Infostealers have quickly become a major threat vector for ransomware and data breaches, used by threat actors to steal sensitive data such as credit card numbers, CVVs, and other sensitive personal information. This year alone, Flashpoint observed over 53 million compromised credentials and 13 million infected devices due to infostealer activity.
To combat this rising threat, we are excited to announce that Flashpoint Fraud Intelligence now incorporates detailed infostealer logs—giving users visibility into compromised credit card information, empowering faster and more accurate detection of fraud.
Uncover Stolen Credit Cards Using Flashpoint’s Infostealer Data
Flashpoint has collected over 456 million stolen or leaked credentials specifically sourced from infostealers. By integrating our detailed infostealer dataset with Flashpoint Fraud Intelligence, we’ve made it easier for fraud and security teams to detect threats sooner.
Here’s how Flashpoint Fraud Intelligence gives you an edge in credit card fraud prevention:
- Access to breach details: View breach information, including whether your organization has been affected, for a more detailed and actionable understanding of threats.
- Real-time detection and response: Help CTI and Fraud teams detect compromised data and respond quickly, reducing the time between data compromise and fraud detection.
- Monitor dark web activity: Track the movement of stolen credit card information as it surfaces in underground forums and marketplaces.
- Detect compromised credit cards earlier: Take action by canceling or blocking cards before fraud can occur.
- Enrich fraud detection algorithms: Improve your risk scoring and fraud detection systems by using Flashpoint to strengthen machine learning models.

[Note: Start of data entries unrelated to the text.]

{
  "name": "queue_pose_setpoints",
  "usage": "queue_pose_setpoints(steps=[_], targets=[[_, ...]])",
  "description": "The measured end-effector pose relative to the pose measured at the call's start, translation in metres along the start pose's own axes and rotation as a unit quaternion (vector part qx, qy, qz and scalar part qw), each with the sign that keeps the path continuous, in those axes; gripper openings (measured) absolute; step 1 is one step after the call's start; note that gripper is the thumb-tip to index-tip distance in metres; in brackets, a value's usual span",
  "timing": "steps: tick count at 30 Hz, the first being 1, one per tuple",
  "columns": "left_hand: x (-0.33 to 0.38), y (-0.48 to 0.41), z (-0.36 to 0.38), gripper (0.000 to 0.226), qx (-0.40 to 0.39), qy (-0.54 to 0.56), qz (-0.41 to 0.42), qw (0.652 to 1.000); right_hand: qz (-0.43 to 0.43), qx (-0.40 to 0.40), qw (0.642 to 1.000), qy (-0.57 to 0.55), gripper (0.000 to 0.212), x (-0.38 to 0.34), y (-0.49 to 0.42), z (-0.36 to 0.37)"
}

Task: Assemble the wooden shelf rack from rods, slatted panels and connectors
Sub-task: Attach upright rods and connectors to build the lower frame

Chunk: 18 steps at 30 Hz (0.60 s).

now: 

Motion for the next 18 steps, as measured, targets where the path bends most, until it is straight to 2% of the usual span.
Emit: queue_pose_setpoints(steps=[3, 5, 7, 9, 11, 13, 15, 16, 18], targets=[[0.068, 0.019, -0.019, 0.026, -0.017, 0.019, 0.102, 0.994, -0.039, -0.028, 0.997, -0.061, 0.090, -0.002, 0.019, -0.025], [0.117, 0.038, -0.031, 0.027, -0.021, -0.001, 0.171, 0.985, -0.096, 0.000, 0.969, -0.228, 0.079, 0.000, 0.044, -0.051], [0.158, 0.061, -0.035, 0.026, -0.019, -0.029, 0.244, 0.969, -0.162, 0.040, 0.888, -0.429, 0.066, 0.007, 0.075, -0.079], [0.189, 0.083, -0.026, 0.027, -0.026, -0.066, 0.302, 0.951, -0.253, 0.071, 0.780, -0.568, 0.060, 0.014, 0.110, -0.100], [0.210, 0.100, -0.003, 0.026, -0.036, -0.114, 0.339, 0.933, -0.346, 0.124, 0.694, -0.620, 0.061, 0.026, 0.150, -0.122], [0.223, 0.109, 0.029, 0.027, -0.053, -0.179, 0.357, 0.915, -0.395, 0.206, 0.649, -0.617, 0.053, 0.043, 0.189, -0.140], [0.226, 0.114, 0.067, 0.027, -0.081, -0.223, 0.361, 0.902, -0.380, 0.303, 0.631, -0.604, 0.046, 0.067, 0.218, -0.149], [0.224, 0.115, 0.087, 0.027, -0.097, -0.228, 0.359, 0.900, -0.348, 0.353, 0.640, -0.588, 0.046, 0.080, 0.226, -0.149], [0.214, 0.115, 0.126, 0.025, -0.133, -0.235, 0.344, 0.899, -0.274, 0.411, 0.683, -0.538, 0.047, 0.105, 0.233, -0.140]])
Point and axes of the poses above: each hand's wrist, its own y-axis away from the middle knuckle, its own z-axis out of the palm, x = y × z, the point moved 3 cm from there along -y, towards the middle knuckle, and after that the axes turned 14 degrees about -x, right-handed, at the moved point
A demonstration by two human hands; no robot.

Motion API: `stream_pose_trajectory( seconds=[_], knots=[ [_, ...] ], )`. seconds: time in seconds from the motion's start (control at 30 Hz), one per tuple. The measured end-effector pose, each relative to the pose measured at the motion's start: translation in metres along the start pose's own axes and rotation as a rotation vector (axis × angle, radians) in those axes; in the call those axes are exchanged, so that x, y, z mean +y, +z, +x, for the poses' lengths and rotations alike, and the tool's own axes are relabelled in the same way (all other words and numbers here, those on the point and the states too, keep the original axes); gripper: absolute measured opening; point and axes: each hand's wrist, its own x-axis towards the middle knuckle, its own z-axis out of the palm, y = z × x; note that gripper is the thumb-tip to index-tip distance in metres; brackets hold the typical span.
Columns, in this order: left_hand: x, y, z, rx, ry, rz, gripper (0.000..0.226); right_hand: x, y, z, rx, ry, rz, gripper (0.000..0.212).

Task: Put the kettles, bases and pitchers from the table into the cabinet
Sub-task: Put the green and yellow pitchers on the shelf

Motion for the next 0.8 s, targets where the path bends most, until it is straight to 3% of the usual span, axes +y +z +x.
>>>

Prevent Fraud with Proactive Intelligence Using Flashpoint
Infostealers can be extremely difficult to detect. Due to their incredible simplicity, efficiency, and speed, fraudsters are often able to steal and store data without triggering traditional fraud detection systems, which typically rely on rule-based triggers. This has allowed stealers to play a crucial role in harvesting vast amounts of financial data which cybercriminals often sell or use for unauthorized transactions.
Compromised credentials also allow malicious actors to infiltrate and move laterally within systems. In our Cyber Threat Intelligence Index: 2024 Midyear Edition report, we detailed how many credentials were stolen by stealers, which countries were the most affected, and the most prolific infostealer strains. Now, organizations have direct access to Flashpoint’s extensive collection of infostealer logs empowering them to better understand and mitigate potential financial risks.

Gain the upper hand against infostealers and credit card fraud. Learn more about the latest advancements in Flashpoint Fraud Intelligence and get a demo today.
Infostealer Data and Credit Card Fraud FAQs
Q: What specific challenge do infostealers pose to traditional credit card fraud detection systems?
A: Infostealers pose a challenge because they are simple, efficient, and fast, often stealing and storing data without triggering traditional, rule-based fraud detection systems. This allows fraudsters to harvest massive amounts of financial data and compromise credentials before the fraud is detected.
Q: How much stolen data has Flashpoint observed from infostealer activity recently?
A: Flashpoint has observed a significant volume of compromised data from infostealer activity, including over 53 million compromised credentials and infecting 13 million devices in the past year, in addition to collecting over 456 million stolen or leaked credentials specifically sourced from infostealers.
Q: How does integrating infostealer data into Flashpoint Fraud Intelligence help organizations?
A: Integrating infostealer data empowers fraud and security teams to detect compromised credit cards earlier in the attack lifecycle, allowing them to take proactive action like canceling or blocking cards before fraud can occur. It also provides access to breach details and enriches fraud detection algorithms to improve risk scoring.